This Warrant Certificate is being issued in
accordance with that certain Loan Modification Agreement, dated
March 31, 2009, as amended by Amendment Number 1 to Loan
Modification Agreement, dated as of April 30, 2009 (the
“Agreement”), to which the Warrantholder, as lender,
and the Company, as the guarantor, are parties. The
Warrantholder is the holder of that certain Amended and Restated
Promissory Note, dated March 31, 2009 (the “Note”)

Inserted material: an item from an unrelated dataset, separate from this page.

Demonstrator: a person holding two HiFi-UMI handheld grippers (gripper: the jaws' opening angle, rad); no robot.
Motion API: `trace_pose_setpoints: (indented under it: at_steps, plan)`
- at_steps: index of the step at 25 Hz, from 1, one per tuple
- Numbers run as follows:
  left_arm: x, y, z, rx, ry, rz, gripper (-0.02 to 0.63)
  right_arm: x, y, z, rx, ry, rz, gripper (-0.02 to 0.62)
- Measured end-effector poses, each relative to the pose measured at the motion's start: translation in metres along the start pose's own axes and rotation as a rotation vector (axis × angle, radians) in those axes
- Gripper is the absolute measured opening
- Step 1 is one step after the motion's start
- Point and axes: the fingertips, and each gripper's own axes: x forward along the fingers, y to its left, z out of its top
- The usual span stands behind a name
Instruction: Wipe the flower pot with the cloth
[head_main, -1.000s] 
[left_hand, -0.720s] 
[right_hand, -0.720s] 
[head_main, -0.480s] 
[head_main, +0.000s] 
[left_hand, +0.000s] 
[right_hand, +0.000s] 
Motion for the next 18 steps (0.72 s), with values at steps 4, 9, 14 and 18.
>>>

executed and delivered by Call Compliance, Inc., a Delaware
corporation and wholly-owned subsidiary of the Company (the
“Borrower”) evidencing the Warrantholder’s grant
to the Borrower of a revolving line of credit in the principal
amount of up to $750,000 (the “Revolving Credit
Amount”).
This Warrant Certificate, together with any
warrant certificate(s) issued in replacement or substitution hereof
(as provided for herein) evidencing all or part of the Warrants
evidenced hereby, are sometimes collectively referred to herein as
the “Warrant Certificates.”
The rights of the registered holder of this
Warrant Certificate shall be subject to the following further terms
and conditions:
(a)
The Warrants may be exercised, in whole or in part, at any time and
from time to time, during the period commencing on the Commencement
Date and terminating at the Expiration Time by surrendering this
Warrant Certificate, with the Exercise Form provided for herein
duly completed and executed by the Warrantholder or by the
Warrantholder’s duly authorized attorney-in-fact, at the
principal office of the Company, presently located at 90 Pratt
Oval, Glen Cove, New York 11542, or at such other office or agency
in the United States as the Company may designate by notice in
writing to the Warrantholder (in either event, the “Company
Offices”), accompanied by payment in full, either in the form
of cash, bank cashier’s check or certified check payable to
the order of the Company, of the Purchase Price payable in respect
of the Warrants being exercised.
(b) For
purposes of this Warrant Certificate, the term “Commencement
Date” shall mean June 30, 2009.
(c) On
the day immediately following the date of a valid exercise of any
Warrants, the Warrantholder exercising such Warrant(s) shall be
deemed to have become the holder of record for all purposes of the
Warrant Shares to which such valid exercise relates.
(d) As
soon as practicable, but not in excess of five days, after the
valid exercise of all or part of the Warrants evidenced by this
Warrant Certificate, the Company, at the Company’s expense
(including the payment by Company of any applicable issuance and
similar taxes), will cause to be issued in the name of and
delivered to the Warrantholder, or such other party identified in
the purchase form, certificates evidencing the number of duly
authorized, validly issued, fully paid and non-assessable Warrant
Shares to which the Warrantholder, or such other party identified
in the Exercise Form, shall be entitled upon such exercise, as
adjusted to reflect the effects, if any, of the anti-dilution
provisions of section 3 of this Warrant Certificate, such
certificates to be in such reasonable denominations as Holder shall
request when delivering the duly completed Exercise
Form.
(e) No
certificates for fractional Warrant Shares shall be issued upon the
exercise of any of the Warrants but, in lieu thereof, the Company
shall, upon exercise of all the Warrants, round up any fractional
Warrant Shares to the nearest whole share of Common
Stock.
(f)
If fewer than all of the Warrants are exercised, the Company shall,
upon each exercise prior to the Expiration Time, execute and
deliver to the Warrantholder a new Warrant Certificate (dated as of
the date hereof) evidencing the balance of the Warrants that remain
exercisable.
2.
Issuance of Common Stock; Reservation of Warrant Shares.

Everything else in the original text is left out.